> _GIVEN MATERIAL_
__________________________________________________
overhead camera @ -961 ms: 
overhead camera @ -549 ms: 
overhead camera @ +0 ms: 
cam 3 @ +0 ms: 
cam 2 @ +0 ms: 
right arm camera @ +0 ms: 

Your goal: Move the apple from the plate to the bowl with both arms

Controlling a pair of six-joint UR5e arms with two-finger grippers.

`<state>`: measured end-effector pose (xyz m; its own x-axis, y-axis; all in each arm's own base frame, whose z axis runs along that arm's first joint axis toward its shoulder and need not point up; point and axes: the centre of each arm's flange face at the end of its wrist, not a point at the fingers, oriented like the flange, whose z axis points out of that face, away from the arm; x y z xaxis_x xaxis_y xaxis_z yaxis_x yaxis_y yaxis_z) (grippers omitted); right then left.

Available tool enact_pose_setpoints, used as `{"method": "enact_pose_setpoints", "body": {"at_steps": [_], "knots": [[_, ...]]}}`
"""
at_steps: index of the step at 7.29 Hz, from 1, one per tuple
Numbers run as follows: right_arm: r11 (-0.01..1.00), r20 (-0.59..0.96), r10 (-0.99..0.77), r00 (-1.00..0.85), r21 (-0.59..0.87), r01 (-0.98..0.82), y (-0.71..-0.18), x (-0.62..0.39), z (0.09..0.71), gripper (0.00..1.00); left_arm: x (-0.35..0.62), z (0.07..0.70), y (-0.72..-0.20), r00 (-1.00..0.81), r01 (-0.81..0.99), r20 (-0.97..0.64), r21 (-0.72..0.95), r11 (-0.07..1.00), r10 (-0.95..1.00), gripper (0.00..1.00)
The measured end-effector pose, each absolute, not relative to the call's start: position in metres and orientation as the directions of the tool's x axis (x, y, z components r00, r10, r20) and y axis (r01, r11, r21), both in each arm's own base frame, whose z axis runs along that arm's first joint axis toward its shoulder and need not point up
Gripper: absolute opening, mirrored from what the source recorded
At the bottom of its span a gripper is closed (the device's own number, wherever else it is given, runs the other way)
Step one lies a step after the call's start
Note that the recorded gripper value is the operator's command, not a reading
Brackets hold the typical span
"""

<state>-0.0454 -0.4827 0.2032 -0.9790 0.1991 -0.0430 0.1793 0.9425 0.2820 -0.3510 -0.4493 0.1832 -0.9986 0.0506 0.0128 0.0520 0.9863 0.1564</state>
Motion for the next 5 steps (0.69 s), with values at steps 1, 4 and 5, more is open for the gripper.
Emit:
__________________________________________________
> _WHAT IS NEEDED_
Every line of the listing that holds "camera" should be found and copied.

> _OUTPUT OF THE TASK_
overhead camera @ -961 ms: 
overhead camera @ -549 ms: 
overhead camera @ +0 ms: 
right arm camera @ +0 ms: 

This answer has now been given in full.